An AI framework for understanding weather from ground-level sky-camera imagery, combining vision-language models, open-vocabulary detection, and physical weather-station data into one reasoning pipeline.
A fixed outdoor camera that photographs the sky every few minutes is one of the cheapest weather sensors there is — but its frames are unstructured pixels, not measurements. WeatherMind turns those frames into weather understanding.
The framework wraps several state-of-the-art vision-language models (VLMs) and zero-shot detectors behind a single, model-agnostic interface, and — crucially — lets them reason about an image together with the real weather-station readings recorded at that same timestamp. It can describe a scene, infer cloud cover and visibility, detect precipitation and lens artifacts, and produce supervised labels for short-range precipitation nowcasting.
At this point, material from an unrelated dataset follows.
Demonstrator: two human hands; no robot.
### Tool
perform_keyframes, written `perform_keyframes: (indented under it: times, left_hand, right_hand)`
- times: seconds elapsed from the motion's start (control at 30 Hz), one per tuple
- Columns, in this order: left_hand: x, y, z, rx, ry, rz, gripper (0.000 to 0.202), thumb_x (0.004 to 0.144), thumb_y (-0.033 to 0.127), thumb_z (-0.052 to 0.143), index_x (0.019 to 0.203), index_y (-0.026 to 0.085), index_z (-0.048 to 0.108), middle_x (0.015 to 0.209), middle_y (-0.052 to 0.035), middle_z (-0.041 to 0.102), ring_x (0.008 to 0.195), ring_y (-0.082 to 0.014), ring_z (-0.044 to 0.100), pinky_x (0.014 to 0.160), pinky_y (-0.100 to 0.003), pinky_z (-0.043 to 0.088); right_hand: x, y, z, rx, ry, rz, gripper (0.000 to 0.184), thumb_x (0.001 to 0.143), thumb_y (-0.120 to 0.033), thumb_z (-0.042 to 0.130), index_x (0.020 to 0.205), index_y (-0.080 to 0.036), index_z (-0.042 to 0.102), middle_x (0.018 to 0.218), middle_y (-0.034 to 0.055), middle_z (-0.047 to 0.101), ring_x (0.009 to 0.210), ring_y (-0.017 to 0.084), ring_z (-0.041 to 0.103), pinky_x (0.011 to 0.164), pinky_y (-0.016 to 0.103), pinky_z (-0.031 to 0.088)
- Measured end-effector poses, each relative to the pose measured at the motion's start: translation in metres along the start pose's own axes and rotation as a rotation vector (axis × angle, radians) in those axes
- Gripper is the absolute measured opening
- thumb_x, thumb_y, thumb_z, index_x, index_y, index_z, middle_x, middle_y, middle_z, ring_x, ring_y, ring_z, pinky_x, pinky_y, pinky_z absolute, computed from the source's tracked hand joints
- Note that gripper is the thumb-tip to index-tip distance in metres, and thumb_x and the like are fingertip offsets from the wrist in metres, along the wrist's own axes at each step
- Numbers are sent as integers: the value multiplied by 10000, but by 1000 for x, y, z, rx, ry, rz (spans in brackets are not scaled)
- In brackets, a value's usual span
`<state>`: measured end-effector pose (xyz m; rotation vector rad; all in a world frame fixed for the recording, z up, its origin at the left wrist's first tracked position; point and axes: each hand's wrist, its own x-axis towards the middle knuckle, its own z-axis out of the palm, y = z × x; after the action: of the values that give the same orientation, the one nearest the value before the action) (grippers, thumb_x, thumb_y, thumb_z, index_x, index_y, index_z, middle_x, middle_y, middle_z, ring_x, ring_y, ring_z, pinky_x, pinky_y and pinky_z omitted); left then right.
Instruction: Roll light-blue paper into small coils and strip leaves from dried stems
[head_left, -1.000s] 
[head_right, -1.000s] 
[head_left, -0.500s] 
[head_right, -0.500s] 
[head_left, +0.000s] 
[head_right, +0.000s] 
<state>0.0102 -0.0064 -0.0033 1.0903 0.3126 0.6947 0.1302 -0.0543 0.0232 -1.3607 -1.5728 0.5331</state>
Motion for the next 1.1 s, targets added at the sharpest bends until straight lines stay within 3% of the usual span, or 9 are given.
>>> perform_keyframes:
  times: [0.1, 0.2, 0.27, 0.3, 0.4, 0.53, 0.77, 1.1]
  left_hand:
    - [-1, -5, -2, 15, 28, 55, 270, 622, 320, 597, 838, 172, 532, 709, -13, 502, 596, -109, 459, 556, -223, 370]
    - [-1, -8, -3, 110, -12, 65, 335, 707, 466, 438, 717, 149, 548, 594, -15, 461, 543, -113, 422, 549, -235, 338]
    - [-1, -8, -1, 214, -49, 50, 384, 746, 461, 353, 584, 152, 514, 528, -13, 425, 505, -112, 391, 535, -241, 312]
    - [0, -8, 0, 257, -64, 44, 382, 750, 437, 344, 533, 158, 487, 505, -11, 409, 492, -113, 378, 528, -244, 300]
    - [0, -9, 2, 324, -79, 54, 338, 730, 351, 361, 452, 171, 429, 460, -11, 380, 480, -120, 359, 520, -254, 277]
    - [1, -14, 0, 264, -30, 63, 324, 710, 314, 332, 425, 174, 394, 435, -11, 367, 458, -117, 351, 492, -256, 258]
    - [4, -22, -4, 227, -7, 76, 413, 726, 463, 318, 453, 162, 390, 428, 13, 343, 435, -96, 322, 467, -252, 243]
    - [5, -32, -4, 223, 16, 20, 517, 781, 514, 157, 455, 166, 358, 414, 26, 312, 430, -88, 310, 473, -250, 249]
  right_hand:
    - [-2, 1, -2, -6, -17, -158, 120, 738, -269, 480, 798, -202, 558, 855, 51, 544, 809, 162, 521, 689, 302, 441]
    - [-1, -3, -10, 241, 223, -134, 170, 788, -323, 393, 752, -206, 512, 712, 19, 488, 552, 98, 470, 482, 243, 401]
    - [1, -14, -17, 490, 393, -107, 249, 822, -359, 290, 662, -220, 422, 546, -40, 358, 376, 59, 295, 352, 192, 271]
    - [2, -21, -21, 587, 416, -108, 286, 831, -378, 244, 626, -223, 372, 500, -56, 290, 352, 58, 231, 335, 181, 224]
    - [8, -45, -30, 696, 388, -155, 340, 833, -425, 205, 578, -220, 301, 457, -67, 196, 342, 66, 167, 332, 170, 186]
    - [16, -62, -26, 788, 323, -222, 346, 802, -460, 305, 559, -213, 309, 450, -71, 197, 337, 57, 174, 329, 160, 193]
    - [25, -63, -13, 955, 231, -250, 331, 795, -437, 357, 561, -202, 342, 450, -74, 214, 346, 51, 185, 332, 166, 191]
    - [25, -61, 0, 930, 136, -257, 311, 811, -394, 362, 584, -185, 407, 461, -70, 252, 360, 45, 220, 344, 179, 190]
The project was developed as a research prototype at the GAIM Lab, University of Georgia (advisor: Prof. Weiming Hu), using a single weather camera in Baxley, Georgia (cam_id 7410) cross-referenced against NWS ASOS station observations.
A few design decisions set this apart from a typical "caption an image" demo:
- Model-agnostic abstraction. Four very different VLMs (Qwen2-VL, SmolVLM2, Moondream2, Gemma 3) and four detectors (Grounding DINO, OWL-ViT, MM Grounding DINO, LLMDet) sit behind one uniform
(image, question) -> answer/detect(image, tags)API. Swapping backends is a one-line change, which makes systematic comparison trivial. - A self-supervising data loop. The cameras stamp a weather overlay onto each frame. WeatherMind OCRs that overlay into structured metadata, then crops it off so the model never "cheats" by reading the printed numbers — the same artifact becomes both free labels and a fairness safeguard.
- Image + sensor fusion. Station readings (temperature, humidity, pressure, wind, gusts, rainfall) over a configurable look-back window are serialized into natural-language context and fused into the prompt, so the model reasons from pixels and physics at once.
- Physically grounded targets. Precipitation labels are derived from official ASOS data at a chosen lead time, with automatic detection of each station's reporting interval — not hand-waved heuristics.
flowchart LR
A[Sky-camera frames<br/>with weather overlay] --> B[utils: detect & OCR overlay bar]
A --> C[utils: crop overlay bar]
B --> D[(Per-image weather<br/>metadata CSV)]
C --> E[(Clean sky images)]
F[(ASOS station data)] --> G[labeling: future-precip targets]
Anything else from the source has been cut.